Puri then turned his attention to theatre and this became his abiding interest. He also lent his voice to numerous advertisement jingles. But the lure of Bollywood never left him and his first break came in 1971 with a small role the film Reshma aur Shera ("Reshma and Shera"), a Romeo and Juliet-style love story set in India's western desert state of Rajasthan.

After his somewhat forgettable début, a disillusioned Puri returned to Bombay's lively theatre circuit. In 1978 he was approached by the director Subhash Ghai to play the villain in Krodhi ("The angry one"). Initially he resisted, saying that compared with theatre, characters in Bollywood films were loud and undefined. But he soon succumbed to the lure of Bollywood and harnessed his forceful personality, charm and liveliness to play the villain to perfection.

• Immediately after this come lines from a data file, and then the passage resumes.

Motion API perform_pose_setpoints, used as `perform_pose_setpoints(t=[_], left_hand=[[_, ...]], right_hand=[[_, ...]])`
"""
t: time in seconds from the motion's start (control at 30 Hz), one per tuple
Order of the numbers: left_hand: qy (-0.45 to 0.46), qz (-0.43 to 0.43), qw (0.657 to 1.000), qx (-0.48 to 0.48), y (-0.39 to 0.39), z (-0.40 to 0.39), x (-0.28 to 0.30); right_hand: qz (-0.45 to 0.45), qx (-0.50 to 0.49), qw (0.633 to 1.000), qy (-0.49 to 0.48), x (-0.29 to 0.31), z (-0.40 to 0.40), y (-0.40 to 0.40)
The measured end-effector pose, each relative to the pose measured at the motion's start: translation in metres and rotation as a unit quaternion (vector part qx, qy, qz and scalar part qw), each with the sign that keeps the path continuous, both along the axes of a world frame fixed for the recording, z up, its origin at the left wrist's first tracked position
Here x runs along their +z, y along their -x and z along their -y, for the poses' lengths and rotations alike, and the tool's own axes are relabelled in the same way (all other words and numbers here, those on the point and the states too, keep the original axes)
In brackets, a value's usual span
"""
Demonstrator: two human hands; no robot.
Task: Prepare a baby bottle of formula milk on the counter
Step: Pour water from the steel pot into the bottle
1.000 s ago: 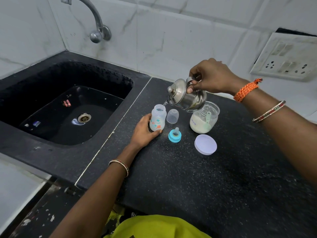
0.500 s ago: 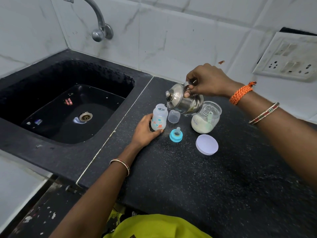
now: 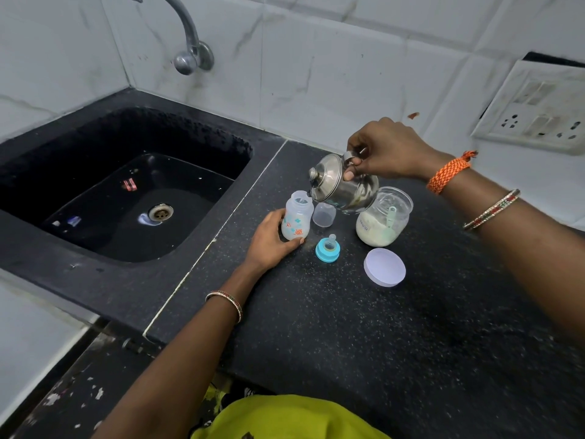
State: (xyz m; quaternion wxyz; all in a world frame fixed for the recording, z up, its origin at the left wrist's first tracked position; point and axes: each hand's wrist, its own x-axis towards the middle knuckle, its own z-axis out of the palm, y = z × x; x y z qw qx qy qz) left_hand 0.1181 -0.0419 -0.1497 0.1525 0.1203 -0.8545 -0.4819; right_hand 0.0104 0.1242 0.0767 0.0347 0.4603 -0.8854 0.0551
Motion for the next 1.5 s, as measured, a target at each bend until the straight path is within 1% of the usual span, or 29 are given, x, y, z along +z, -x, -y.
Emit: perform_pose_setpoints(t=[0.5,0.63,0.83,1.03,1.37,1.5], left_hand=[[0.003,-0.003,1.000,-0.006,0.0005,0.0013,-0.0009],[0.007,-0.002,1.000,-0.006,0.0010,0.0019,-0.0022],[-0.023,-0.020,0.999,-0.015,-0.0010,0.0003,0.0019],[-0.031,-0.021,0.999,-0.017,-0.0017,-0.0005,0.0040],[-0.023,-0.012,1.000,-0.012,-0.0006,-0.0006,0.0018],[-0.004,-0.009,1.000,-0.006,0.0004,0.0005,-0.0006]], right_hand=[[-0.007,-0.012,1.000,-0.004,-0.0020,-0.0016,-0.0038],[-0.023,-0.015,1.000,-0.008,-0.0019,-0.0013,-0.0033],[-0.029,-0.009,1.000,-0.009,-0.0018,-0.0004,-0.0031],[-0.033,-0.014,0.999,-0.013,-0.0018,-0.0002,-0.0026],[-0.034,-0.013,0.999,-0.013,-0.0017,0.0000,-0.0027],[-0.038,-0.017,0.999,-0.015,-0.0019,-0.0001,-0.0031]])
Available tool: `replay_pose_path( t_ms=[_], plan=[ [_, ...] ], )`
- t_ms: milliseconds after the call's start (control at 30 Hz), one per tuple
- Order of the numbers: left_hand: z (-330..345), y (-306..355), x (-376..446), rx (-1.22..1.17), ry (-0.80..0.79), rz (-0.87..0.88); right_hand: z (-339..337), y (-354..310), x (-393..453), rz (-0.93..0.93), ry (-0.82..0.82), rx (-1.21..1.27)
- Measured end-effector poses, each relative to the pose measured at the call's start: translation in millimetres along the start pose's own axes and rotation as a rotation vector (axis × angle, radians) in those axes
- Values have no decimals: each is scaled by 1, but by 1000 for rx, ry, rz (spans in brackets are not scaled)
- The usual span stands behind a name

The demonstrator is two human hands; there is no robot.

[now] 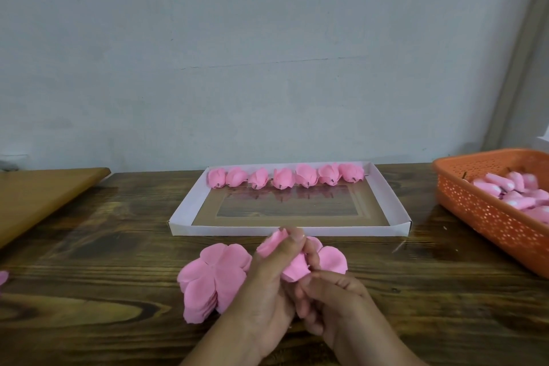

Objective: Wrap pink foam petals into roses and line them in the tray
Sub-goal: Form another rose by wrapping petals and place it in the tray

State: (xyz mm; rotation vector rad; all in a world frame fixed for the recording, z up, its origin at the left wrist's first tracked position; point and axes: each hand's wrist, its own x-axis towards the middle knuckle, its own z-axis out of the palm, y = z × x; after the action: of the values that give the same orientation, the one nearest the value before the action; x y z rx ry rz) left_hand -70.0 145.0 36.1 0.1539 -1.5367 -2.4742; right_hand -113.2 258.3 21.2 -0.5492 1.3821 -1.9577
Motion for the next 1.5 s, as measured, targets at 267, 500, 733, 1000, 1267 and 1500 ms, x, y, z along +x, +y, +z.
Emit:
replay_pose_path(
  t_ms=[267, 500, 733, 1000, 1267, 1500],
  plan=[
    [0, 2, -1, 58, 20, -41, -3, -2, 2, 109, -107, 99],
    [-2, -1, 2, 32, 20, 27, -8, -9, 2, 65, -55, 3],
    [-1, -4, 3, -2, 104, 10, -2, -8, -9, -110, 18, -374],
    [1, 1, 1, -21, 113, 10, 0, -10, -7, -37, 98, -210],
    [10, -3, -1, 83, 133, 62, 0, -8, -5, -119, 95, 63],
    [3, 1, -1, 31, 3, 118, -1, -9, -6, 178, -122, 431]
  ],
)
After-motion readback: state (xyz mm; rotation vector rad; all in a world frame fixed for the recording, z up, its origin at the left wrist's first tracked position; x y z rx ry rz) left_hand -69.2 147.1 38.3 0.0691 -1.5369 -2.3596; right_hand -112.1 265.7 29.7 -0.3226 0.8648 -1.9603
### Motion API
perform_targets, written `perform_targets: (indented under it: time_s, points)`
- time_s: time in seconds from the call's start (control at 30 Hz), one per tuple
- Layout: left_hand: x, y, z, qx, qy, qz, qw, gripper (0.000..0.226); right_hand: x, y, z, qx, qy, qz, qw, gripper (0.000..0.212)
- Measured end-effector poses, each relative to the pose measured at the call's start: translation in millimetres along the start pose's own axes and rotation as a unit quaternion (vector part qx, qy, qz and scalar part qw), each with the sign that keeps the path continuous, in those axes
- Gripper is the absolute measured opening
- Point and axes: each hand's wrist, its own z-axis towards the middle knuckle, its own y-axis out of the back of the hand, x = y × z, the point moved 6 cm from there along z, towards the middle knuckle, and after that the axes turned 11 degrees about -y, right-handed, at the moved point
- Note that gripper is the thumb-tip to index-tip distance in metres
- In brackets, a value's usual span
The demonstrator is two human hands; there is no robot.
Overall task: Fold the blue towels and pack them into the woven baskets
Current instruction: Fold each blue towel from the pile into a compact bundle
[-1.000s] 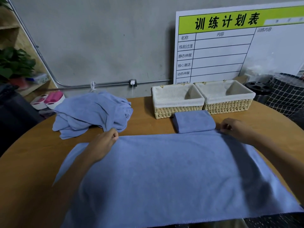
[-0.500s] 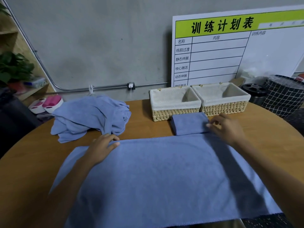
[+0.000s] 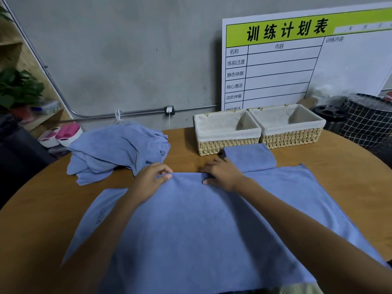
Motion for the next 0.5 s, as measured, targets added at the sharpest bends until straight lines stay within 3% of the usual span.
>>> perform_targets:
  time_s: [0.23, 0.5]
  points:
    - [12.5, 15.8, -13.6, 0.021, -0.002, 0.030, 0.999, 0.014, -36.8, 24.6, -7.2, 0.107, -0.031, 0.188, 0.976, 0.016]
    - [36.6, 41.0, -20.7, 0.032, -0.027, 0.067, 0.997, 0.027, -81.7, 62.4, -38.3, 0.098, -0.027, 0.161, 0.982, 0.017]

Puri starred in numerous little-known films but remained on the periphery of Bollywood renown. "Those were not easy years for me," he once said:

Recognition was hard and I had a family to support so I took on any and every villain's role that came my way.

In the late 1970s Puri was cast by the art cinema director Shyam Benegal in films such as Manthan ("Churning", 1976) and Bhumika ("Role", 1977), and these helped further his career. But his big break came in 1982 when he played the villain in the box-office hit Vidhaata ("God"). The same year he attracted global audiences with a cameo role in Gandhi and two years later featured in the Indiana Jones spectacular. His Mogambo three years later firmly established Puri as a Bollywood legend.

In later years Puri showed his versatility by switching to character roles. The comedy Hulchul ("Uproar"), released last month, was his final hit.

In real life, Puri was the opposite of the villainous characters he played - kind, generous, considerate and helpful to his friends. He was also vain about his celebrated voice, requesting journalists who interviewed him to erase their recordings swiftly, fearful that his baritone might somehow be misused.